El hecho de que los primeros fondos de solidaridad fueran sustituidos por un sistema en el que los empresarios también contribuyen y el gobierno desempeña un papel regulador se debe al interés propio de los empresarios, que necesitan una mano de obra sana y estable. Para los gobiernos, también influyeron otros elementos, como la necesidad de contar con soldados sanos y más tarde, obviamente, el miedo al socialismo y al comunismo.
Hoy en día, la seguridad social es en muchos casos gestionada conjuntamente por los trabajadores, los empresarios y el gobierno, lo que significa que los trabajadores tienen voz en todos los debates sobre los derechos económicos y sociales.
Desmantelamiento y reconstrucción neoliberal
El paso de la caridad a la solidaridad, de la ayuda a los pobres a la protección social, también tiene que ver con el paso de la solidaridad mecánica a la orgánica, como la llamaba Durkheim. La solidaridad va más allá del propio grupo y de la propia comunidad. Hoy somos solidarios con personas que no conocemos.
Para el derecho laboral, el sistema de negociación colectiva es también una segunda grieta importante del capitalismo porque limita seriamente la mercantilización del trabajo.
Hoy, todo eso está en peligro. En los últimos 30 años, las políticas sociales se han visto gravemente recortadas bajo la influencia del neoliberalismo imperante. Los derechos se han erosionado, la atención se centra de nuevo en la pobreza y en unas pocas necesidades básicas.
Sin embargo, ese debate está totalmente en manos de los economistas y de las fuerzas de la derecha. Son ellos quienes han introducido un nuevo paradigma para un «nuevo pacto social» que ignora por completo los logros del movimiento obrero y está al servicio de los mercados. La solidaridad horizontal estructural que había surgido de los estados de bienestar disminuye.
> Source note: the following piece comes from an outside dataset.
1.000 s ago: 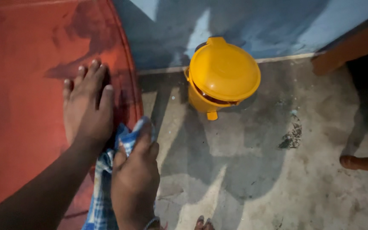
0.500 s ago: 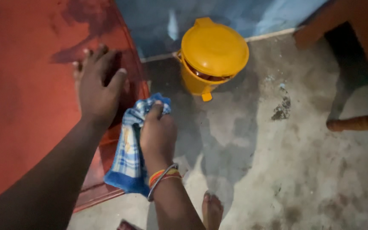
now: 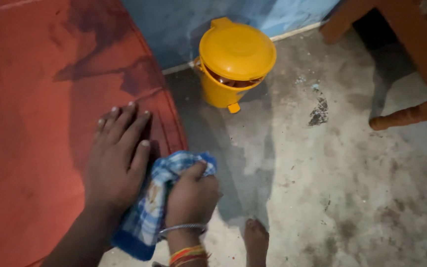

La codecisión y la gestión conjunta han sido descartadas, e incluso las contribuciones de los empresarios están en cuestión.
En este contexto, es especialmente triste ver que una parte de la izquierda le hace el juego al vincular la política social con el colonialismo y rechazarla. La protección social, espero haberlo demostrado, no es una consecuencia del colonialismo y sigue siendo desesperadamente necesaria. Todas las personas, en todos los tiempos y en todos los lugares, tienen las mismas necesidades y pueden intentar satisfacerlas de mil maneras diferentes. Pero se necesita una protección colectiva, preferiblemente en forma de derechos y deberes y con solidaridad, de todos y para todos.
Para el siglo XXI, el concepto de protección social y de justicia social deberá sin duda replantearse, pero es una tarea que no debe dejarse a la derecha. Más que nunca, hay que establecer el vínculo con la justicia medioambiental y climática, y es precisamente así como la protección social puede llegar a ser verdaderamente transformadora. En definitiva, sigue siendo válida la afirmación más que centenaria de la Constitución de la Organización Internacional del Trabajo: no puede haber paz duradera sin justicia social.
Los millones de personas que salen hoy a la calle, en todo el mundo, piden exactamente eso: que se respete su dignidad, que puedan sobrevivir en un entorno sano, que construyan un futuro para ellos y sus hijos. Quienes creen en la necesidad de emancipación hoy seguirán defendiendo la modernidad, los derechos económicos y sociales y la solidaridad en las buenas y en las malas. Ahora que la crisis de la COVID-19 ha vuelto a poner de manifiesto nuestra interdependencia, la lucha por la justicia social es una urgencia mundial, del mismo modo que lo es la justicia medioambiental. Van de la mano.